Built to be a better Borg scheduler
- Architectural improvements
- What were the problems with the original Borg scheduler?
Storing internal state
- Transaction-oriented data store
- Paxos for consensus, fault-tolerance
- So far this is pretty similar to Borg, but….
- Optimistic concurrency control to handle conflicts
- Different parts of the cluster control plane access the data store
- The store is the only centralized component!
How is their approach to internal state better than Borg?
- It enables them to break up the Borgmaster
- No longer a single point of failure
- Easier to scale and modify the control plane as needed
Monolithic vs Two-Level vs Shared-State schedulers
- monolithic schedulers (generally) have no concurrency
- they use a single scheduling algorithm (it usually has to be both simple and fair)
- two-level schedulers have a component that passes off the resources to other schedulers
- two-level -> we are “scheduling” our schedulers
- shared state schedulers operate on readily available copies of resources
- some important properties in Omega’s design:
  1. lock-free
  2. optimistic concurrency control
  3. transaction-based
What does “lock-free” mean?
- A lock-free algorithm guarantees that all cores are able to make progress at any given time – in other words, guaranteed system-wide progress
- A wait-free algorithm has stronger guarantees: no computation will ever be blocked by another computation – in other words, guaranteed per-thread progress
- As you can imagine, wait-free algorithms are very hard to come up with (but the trade-off we get for higher complexity is even better concurrency guarantees)

How Does K8s Fit in Here?

K8s is an Omega designed for end-users
- Google wanted to sell more compute time on their cloud platform
- So they made the cloud more attractive to program on
Pods
- A higher level abstraction on top of deployment containers
- Pods are containers that encapsulate one or more inner containers
- Pod defines the available resources, inner containers provide the isolation
- (Borg had a similar concept called the “alloc” but this was optional)
Borg relied on external tooling to handle many of its resource and cluster management needs
On the other hand, K8s tries to make its API consistent, rather than ad-hoc
- Exposes a set of API objects, each with its own purpose and accompanying metadta
- API objects have a base object metadata, spec, and status
- Spec varies by object type and describes its desired state
- Status describes its current state
- Object metadata then defines a consistent way of labelling objects
Replication and auto scaling
- K8s decouples these concepts
- Replica controller ensures that a given number of pods of a given type are always running
- The auto scaler then just adjusts the number of desired pods, and the replica controller sees this change
Separation of concerns between K8s components
- This is the Unix philosophy!
- Composable components that do one thing and do it well
Different flavours of API object for different purposes, e.g.
- ReplicationController -> runs forever-replicated containers
- DaemonSet -> a single pod instance on every node
- Job -> a controller that can run an arbitrarily-scaled batch job from start to finish
Reconciliation controllers
- Continually observe state in a loop
- Where discrepancies between current and desired state are detected, take action
- The actual controller is stateless
- This makes it fault-tolerant! If a controller fails, just let someone else pick up the slack
All store accesses are forced through a centralized API server
- This helps to provide consistency in access
- Centralization makes it easy to enforce consistent semantics and provide abstractions

Discussion Questions

What is so special about using the container as a unit of computation? Did the papers discuss any particular motivation for this design choice? How does this approach differ from earlier papers we have looked at in this course?

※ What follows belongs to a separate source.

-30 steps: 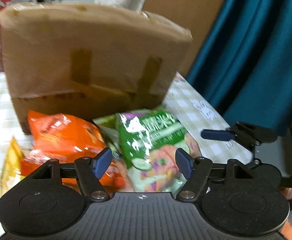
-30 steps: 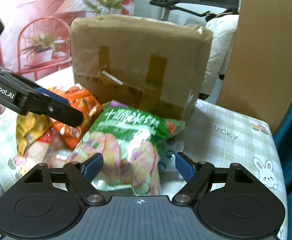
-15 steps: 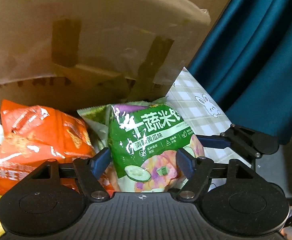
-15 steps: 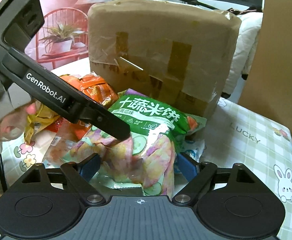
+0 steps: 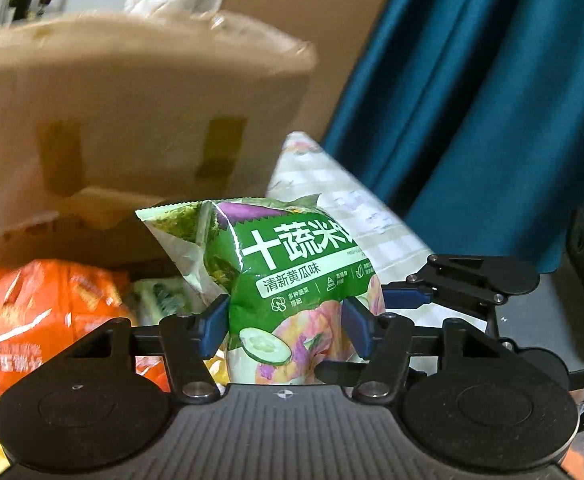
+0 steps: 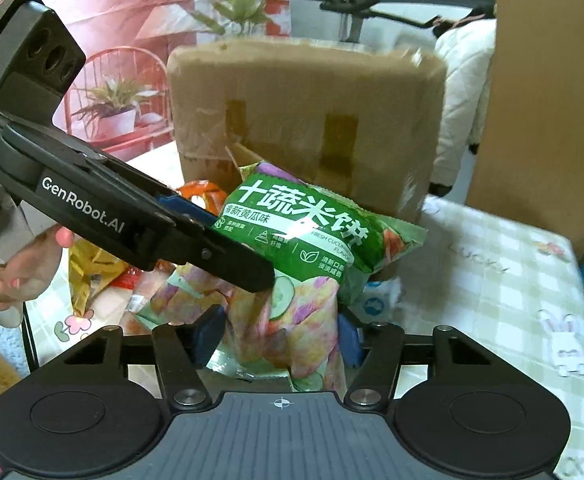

How do the containers described here compare with Solaris Zones? How do both approaches compare with vanilla Unix?

How does Borg compare with Omega in terms of its design and architecture? How do both systems compare with Kubernetes? Which of these systems seems the most user-friendly? Are any of them better-equipped to fill some obvious niche?

Why do you think Google still mostly relied on Borg internally (at the time of these papers), despite admitted shortcomings?

What motivated the design of three different container orchestration frameworks? Why not just modify Borg as needed?

Did any tricky questions come up when reading the papers? Discuss these with your group and try to come up with possible answers to these questions.

Did you have any observations about a particular design choice (good or bad)? Try to reach an agreement as a group on a particular design choice. If you can’t reach an agreement, talk about why your opinions differ.

K8s Demo

Cluster setup, Openstack setup, getting ready for experience 1
Demonstrate some specific parts of experience 1, without giving anything away
Any specific requests?